I’m against the regulation of certain drugs, especially diet pills.  It’s not that I’m against regulation though.  It is because I question why the government accepts the premise.  Diet?  Yeah, for sure.  Doesn’t this contradict having a food pyramid?  Why does the First Lady condone exercise for kids?  Why not just say never mind and have a diet drug solve the problem later in people’s lives?
            Okay, the government should regulate things effect health – this is their reason the FDA exists.  Make sure ibuprofen and Tylenol pills have the right dosage – some runs or bike rides mandate this.  But what gets approved can go by a case-by-case basis.  Does regulating something like diet pills condone them?  It is a free country, right?  In this sense the government should allow any drug to be sold regardless if it has been tested or not.  This is a bad idea, I guess.  There is personal responsibility but then there is having enough information to ask responsible questions.  Really, true personal responsibility should contain this within itself – one should be responsible enough to ask questions that are important in one’s life.
            This can go the other way, too.  Should one associate with dubious entities?  Deal with companies that operate with dubious moral standing?  It comes down to people’s own definitions of things.  People’s own understanding of what is bad and what is okay.  But when private drug companies ask the government to say whether or not one of their products is fit for consumption, who decides what the government’s moral stance is?

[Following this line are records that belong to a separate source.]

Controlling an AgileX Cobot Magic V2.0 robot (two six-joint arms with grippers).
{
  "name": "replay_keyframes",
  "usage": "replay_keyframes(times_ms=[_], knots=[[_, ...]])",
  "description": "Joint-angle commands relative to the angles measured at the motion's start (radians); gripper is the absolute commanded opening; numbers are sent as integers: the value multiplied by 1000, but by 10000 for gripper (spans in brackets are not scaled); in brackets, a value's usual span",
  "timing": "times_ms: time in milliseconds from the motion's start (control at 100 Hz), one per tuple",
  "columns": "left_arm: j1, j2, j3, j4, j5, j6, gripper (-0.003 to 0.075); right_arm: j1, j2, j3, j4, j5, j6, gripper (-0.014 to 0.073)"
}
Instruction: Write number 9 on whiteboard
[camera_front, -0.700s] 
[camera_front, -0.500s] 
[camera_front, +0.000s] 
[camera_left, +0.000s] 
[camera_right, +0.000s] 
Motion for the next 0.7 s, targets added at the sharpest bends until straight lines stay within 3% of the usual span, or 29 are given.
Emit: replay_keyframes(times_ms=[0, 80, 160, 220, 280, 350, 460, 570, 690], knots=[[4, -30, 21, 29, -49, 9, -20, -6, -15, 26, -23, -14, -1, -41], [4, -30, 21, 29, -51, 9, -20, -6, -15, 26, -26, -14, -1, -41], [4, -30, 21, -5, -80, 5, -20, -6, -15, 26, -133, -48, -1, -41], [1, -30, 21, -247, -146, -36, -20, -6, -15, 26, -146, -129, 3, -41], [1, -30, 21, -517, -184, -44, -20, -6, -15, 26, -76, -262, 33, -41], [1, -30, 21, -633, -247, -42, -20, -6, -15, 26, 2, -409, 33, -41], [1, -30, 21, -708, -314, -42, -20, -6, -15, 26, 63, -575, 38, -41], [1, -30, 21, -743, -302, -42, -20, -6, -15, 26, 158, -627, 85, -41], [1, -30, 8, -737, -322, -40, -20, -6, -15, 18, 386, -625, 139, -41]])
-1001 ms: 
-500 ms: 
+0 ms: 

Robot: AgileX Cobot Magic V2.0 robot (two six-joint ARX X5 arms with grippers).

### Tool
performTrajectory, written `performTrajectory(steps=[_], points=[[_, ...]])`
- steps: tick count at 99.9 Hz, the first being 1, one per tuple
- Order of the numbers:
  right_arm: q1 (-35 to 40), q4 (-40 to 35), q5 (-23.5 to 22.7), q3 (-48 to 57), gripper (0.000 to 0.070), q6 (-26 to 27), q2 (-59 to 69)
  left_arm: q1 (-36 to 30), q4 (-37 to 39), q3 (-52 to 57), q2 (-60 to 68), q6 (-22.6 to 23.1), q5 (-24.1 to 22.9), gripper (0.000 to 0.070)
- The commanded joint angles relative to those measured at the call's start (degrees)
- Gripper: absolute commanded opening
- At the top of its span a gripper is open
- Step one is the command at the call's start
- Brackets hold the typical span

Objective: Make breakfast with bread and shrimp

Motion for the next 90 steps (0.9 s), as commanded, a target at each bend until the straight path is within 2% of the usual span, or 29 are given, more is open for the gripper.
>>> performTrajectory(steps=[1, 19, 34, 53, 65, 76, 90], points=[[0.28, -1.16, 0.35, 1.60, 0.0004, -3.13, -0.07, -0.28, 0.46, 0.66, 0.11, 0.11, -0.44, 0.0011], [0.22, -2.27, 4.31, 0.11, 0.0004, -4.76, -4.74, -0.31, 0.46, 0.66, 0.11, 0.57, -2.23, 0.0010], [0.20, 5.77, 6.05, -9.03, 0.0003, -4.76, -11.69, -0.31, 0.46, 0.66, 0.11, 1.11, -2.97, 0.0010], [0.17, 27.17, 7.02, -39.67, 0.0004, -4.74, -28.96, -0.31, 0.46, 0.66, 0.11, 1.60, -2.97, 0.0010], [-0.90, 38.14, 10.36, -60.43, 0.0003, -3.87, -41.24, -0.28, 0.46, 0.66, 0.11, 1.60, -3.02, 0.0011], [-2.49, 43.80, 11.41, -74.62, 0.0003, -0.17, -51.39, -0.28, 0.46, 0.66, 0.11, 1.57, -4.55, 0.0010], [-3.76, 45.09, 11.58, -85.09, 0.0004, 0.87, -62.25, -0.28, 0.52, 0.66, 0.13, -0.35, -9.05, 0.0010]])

            Can you lose weight with diet drugs?  Yes.  But you can lose weight by eating healthy and getting the right amount of exercise also.  Not just also, but – and this is my personal view – good diet and exercise should be the only way someone loses weight.  All drug companies are doing is trying to get a share of the billion-dollar-a-year diet industry, an industry that is driven by fads and shams.  I guess you can get some low-level speed in some of the products sold within this cultural tradition.  Might be some better quality speed in Qnexa, if that is the culprit of the drug’s increased risks of "cardiovascular events” (http://www.latimes.com/health/boostershots/la-heb-qnexa-20120221,0,6936550.story). 
            Would this be the government telling us what to do?  They are giving the drug another chance, letting the manufacturer clear up some issues.  The government is not against the idea of diet drugs.  What would the perception be of government opposition to this idea?  Should the White House Press Secretary come out and say that diets are fakes?  Um, here – for better or worse – is a food pyramid.  Cut down on the television.  Such a statement would go against the culture, the zeitgeist.  Unanalyzed, unsaid.  Something to question.